Oral Care for Pets

We love our pets, but we don’t love Fido’s dog breath - and there’s good reason not to. Did you know that bad breath is one of the most common symptoms of periodontal (gum) disease in dogs and cats?

In fact, the American Veterinary Hospital Association estimates that more than 80 percent of dogs and 70 percent of cats have some form of periodontal disease by the time they’re three years old.

Periodontal disease occurs as a result of plaque and tartar left on the teeth that builds up along the gums. In addition to bad breath, watch out for other symptoms in your pet, including:

- Yellow or brown crust on the teeth

- Change in eating habits

- Depression

- Bleeding gums

- Tooth loss

If left untreated, periodontal disease can even affect your pet’s overall health if infection caused by the disease enters the bloodstream.

An Oral Care Plan for Fido

Fortunately, regular oral care can keep your dog or cat healthy and happy. Your veterinarian can help you establish a good dental health routine for your breed (smaller dogs and certain types of cats are more prone to periodontal disease), which should include professional cleanings. Daily brushing should also be part of regular care.
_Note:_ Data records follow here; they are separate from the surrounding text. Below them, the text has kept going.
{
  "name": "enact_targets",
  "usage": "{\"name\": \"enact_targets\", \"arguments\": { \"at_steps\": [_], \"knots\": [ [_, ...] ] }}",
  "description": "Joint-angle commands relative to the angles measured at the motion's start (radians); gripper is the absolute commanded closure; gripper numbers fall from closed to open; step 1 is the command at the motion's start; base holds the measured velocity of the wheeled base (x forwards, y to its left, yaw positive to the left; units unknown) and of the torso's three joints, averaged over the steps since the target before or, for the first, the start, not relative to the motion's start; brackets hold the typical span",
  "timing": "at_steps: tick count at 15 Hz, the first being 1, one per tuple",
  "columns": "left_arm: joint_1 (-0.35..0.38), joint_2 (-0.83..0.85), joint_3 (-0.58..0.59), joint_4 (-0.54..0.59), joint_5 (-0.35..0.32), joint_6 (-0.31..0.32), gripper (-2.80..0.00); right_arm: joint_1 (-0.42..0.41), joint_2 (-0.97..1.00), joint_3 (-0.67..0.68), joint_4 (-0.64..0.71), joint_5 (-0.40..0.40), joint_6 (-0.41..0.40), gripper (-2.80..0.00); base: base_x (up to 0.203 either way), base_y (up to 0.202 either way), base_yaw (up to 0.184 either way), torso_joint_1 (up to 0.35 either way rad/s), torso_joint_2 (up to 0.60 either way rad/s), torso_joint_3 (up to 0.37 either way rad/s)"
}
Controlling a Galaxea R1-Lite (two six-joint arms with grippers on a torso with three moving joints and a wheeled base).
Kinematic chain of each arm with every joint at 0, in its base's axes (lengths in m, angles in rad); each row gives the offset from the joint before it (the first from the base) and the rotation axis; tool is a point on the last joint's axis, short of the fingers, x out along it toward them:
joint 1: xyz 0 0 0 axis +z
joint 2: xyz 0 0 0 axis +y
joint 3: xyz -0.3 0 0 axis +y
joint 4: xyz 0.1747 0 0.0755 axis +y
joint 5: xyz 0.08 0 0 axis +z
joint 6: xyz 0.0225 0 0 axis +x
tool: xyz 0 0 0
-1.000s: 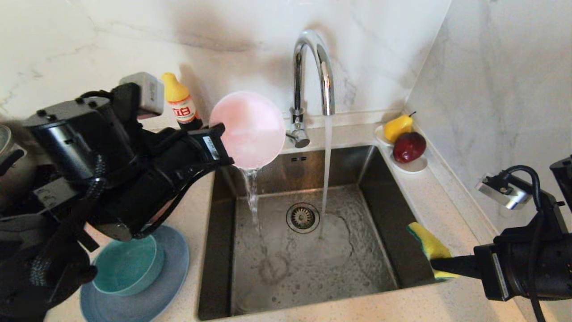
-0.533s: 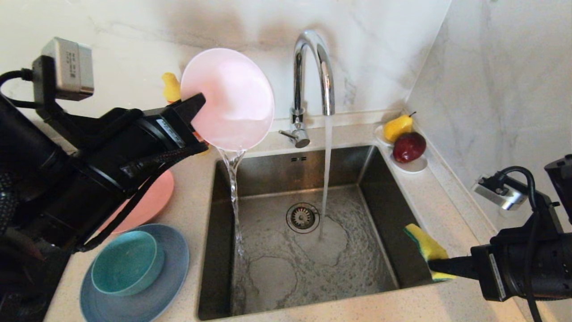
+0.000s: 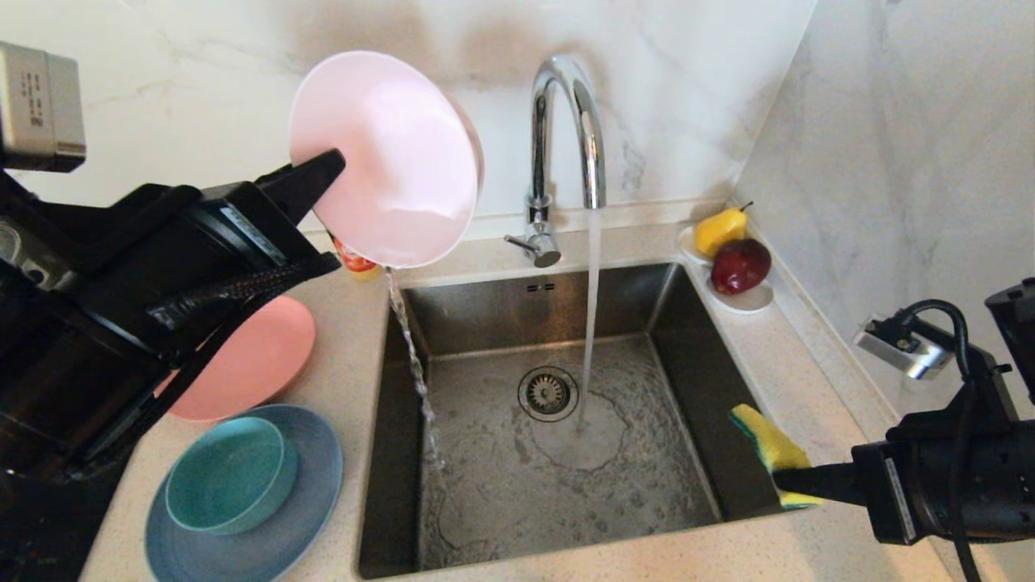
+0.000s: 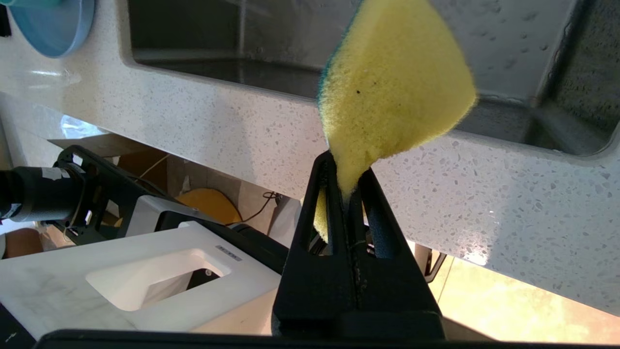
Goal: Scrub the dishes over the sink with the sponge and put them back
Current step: Wash the bowl
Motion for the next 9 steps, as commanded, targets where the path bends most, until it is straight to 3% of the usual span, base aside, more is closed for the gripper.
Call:
{"name": "enact_targets", "arguments": {
  "at_steps": [1,3,7,9],
  "knots": [
    [0.0,0.009,0.009,0.022,0.001,-0.001,0.0,0.001,-0.011,-0.002,0.002,0.003,0.002,0.0,0.0,0.0,0.0,0.0,0.0,0.0],
    [0.006,0.014,0.002,0.19,0.002,0.0,0.0,0.002,-0.022,-0.003,0.003,0.029,0.004,0.0,0.0,0.0,0.0,0.0,0.0,0.0],
    [0.046,0.004,-0.139,0.732,-0.013,-0.029,0.0,0.017,-0.037,-0.025,0.01,0.083,0.005,0.0,0.0,0.0,0.0,0.0,0.0,0.0],
    [0.05,0.0,-0.186,0.931,-0.028,-0.043,0.0,0.032,-0.03,-0.052,0.011,0.113,0.005,0.0,0.0,0.0,0.0,0.0,0.0,0.0]
  ]
}}
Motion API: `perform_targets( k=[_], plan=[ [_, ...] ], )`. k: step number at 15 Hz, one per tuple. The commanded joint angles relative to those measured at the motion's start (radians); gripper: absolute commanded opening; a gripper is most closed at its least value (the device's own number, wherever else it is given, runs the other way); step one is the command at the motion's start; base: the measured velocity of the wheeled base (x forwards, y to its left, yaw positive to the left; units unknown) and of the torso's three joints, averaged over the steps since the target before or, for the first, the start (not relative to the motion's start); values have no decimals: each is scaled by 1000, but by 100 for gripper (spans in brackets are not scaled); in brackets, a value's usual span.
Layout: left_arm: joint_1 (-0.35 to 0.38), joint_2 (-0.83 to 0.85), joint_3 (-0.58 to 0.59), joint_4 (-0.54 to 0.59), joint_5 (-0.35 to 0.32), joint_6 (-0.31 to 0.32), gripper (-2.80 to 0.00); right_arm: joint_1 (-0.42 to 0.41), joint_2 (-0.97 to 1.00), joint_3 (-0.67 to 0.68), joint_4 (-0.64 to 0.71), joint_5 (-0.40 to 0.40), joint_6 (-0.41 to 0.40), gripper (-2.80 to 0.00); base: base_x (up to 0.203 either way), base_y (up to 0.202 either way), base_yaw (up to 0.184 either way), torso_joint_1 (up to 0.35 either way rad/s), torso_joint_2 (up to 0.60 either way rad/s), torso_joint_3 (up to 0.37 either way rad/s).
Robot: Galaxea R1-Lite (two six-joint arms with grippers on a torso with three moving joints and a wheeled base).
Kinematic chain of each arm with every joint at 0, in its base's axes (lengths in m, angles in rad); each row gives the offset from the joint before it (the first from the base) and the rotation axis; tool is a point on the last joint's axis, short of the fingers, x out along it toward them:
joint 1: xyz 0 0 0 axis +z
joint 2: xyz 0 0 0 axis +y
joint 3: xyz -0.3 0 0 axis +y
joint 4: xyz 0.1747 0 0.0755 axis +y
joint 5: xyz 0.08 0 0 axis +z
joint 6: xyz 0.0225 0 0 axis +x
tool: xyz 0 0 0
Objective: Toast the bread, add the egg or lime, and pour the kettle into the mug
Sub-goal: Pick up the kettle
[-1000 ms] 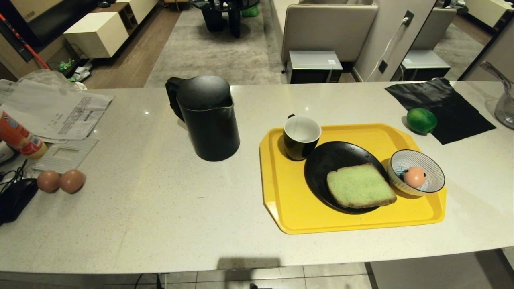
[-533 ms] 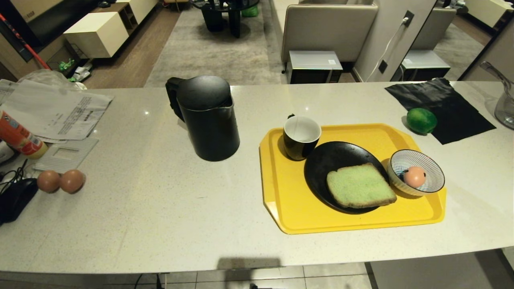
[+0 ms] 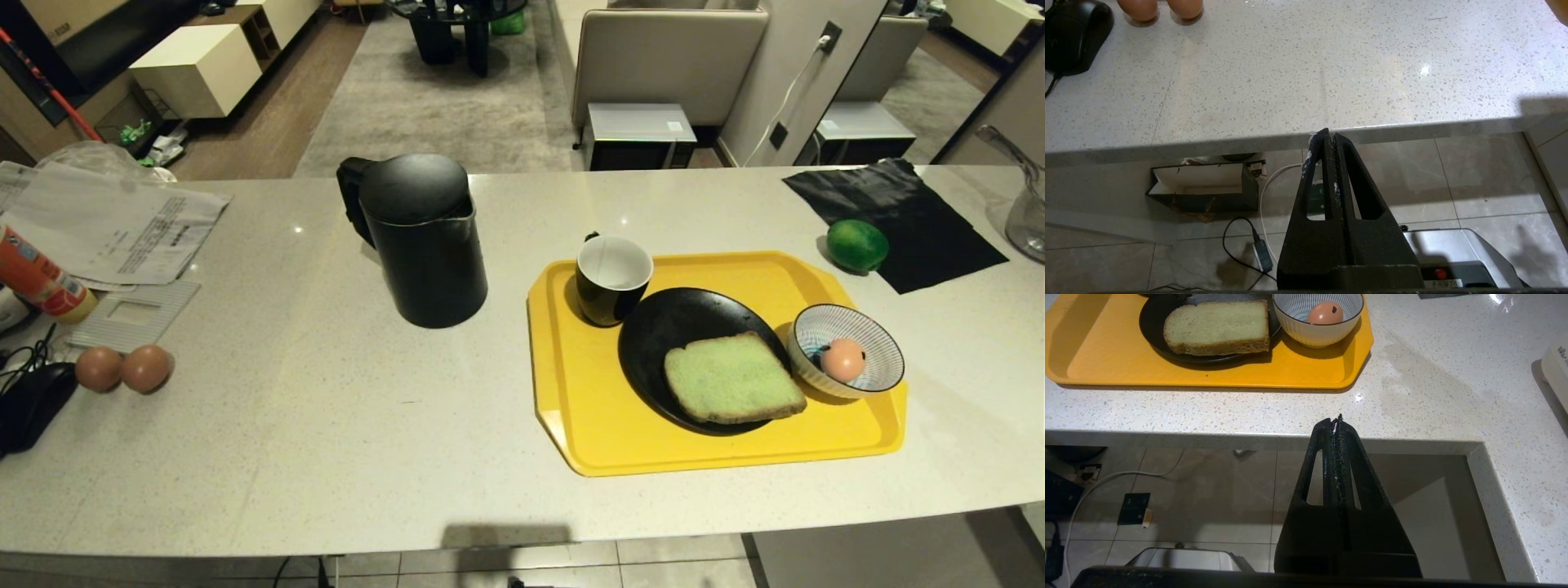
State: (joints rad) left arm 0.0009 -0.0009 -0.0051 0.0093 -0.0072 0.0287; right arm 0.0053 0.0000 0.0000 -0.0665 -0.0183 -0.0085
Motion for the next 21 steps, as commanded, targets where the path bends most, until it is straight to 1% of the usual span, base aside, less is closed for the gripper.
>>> perform_targets(
  k=[1,2,4,21],
  plan=[
    [1,1,2,-8,-2,1,-280,1,2,26,-1,0,-1,-280,0,0,0,0,0,0],
    [1,1,3,-9,2,-15,-280,1,2,26,-1,0,-1,-280,0,0,0,0,0,0],
    [1,1,4,-9,6,-24,-280,1,2,26,-1,0,-1,-280,0,0,0,0,0,0],
    [0,1,4,-9,6,-23,-280,1,2,26,-1,3,-2,-280,0,0,0,0,0,0]
  ],
)
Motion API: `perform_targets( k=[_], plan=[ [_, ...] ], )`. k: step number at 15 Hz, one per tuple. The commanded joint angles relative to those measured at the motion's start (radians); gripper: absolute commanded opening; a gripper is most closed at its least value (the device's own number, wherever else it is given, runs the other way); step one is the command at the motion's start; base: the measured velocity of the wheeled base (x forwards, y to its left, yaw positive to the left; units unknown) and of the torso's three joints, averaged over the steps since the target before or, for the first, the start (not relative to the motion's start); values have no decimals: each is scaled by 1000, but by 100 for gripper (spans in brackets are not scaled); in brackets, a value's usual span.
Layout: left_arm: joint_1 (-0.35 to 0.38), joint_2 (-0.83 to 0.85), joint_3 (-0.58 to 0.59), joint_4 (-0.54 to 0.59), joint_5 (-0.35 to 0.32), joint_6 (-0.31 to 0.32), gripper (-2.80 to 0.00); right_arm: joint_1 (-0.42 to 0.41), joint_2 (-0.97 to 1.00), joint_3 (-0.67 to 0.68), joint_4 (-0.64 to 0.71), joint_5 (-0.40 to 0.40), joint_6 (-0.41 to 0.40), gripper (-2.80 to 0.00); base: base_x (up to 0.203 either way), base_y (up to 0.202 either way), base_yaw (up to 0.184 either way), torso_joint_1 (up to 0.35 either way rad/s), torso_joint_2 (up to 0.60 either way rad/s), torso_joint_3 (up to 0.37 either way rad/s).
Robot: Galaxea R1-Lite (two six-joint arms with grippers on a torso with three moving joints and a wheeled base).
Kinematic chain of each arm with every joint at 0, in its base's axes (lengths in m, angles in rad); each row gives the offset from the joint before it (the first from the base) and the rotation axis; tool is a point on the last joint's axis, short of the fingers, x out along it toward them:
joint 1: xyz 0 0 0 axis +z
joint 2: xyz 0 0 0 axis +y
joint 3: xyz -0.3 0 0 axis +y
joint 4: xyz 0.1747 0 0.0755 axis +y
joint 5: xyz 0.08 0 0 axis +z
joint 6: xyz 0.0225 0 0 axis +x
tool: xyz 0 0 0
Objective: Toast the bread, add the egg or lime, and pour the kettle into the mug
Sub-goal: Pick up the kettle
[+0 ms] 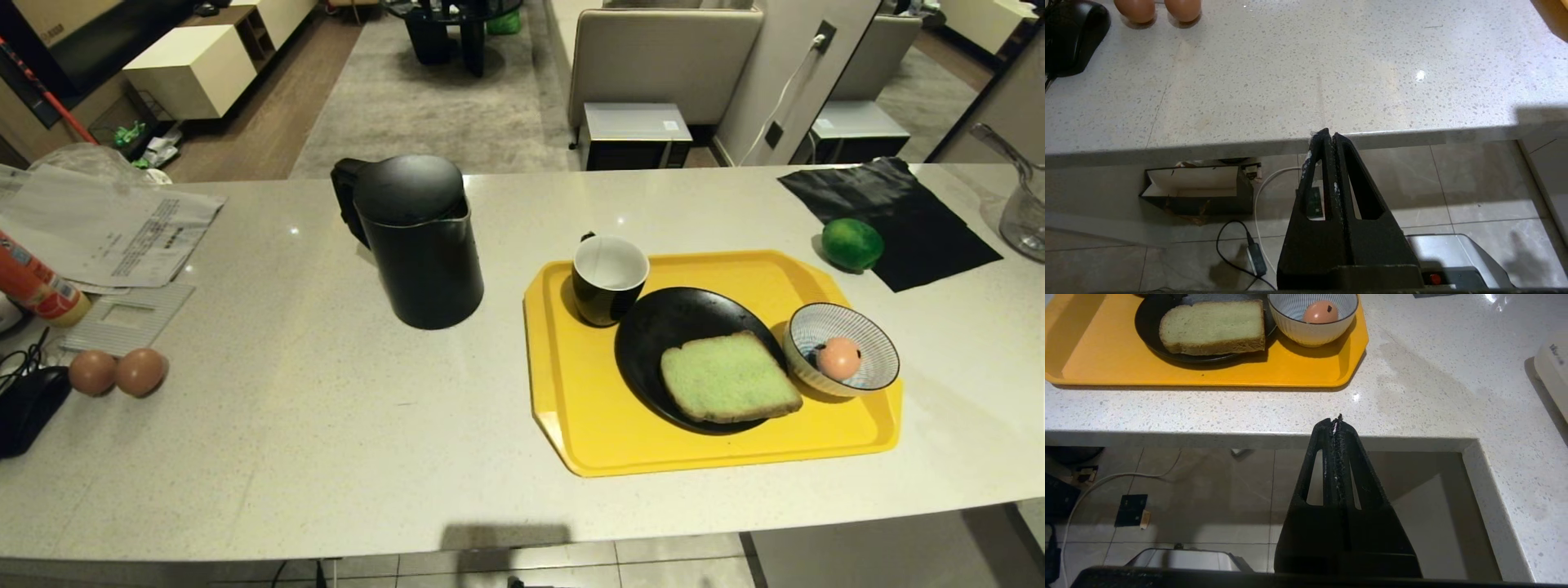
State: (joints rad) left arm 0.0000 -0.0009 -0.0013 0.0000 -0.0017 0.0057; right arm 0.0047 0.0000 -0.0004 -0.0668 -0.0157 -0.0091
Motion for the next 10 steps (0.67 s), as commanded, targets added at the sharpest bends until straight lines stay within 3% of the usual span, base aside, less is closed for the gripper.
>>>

- Start slowly and be patient. First, try dipping your finger in beef bouillon for dogs or tuna water 
for cats and then rub your finger on their teeth. When they’re used to that, try rubbing the teeth 
 with gauze.

- Reward your pet and keep the first sessions as short and positive as possible.

- Move to a soft-bristled brush after gauze is tolerated.

- Only use pet toothpaste, not people toothpaste that can make your pet sick.

Certain pet foods and toys are also available to help reduce plaque and tartar buildup. Check with your vet for the best oral care for your pet. They’ll be able to best answer any questions you may have about your furry friend’s dental health.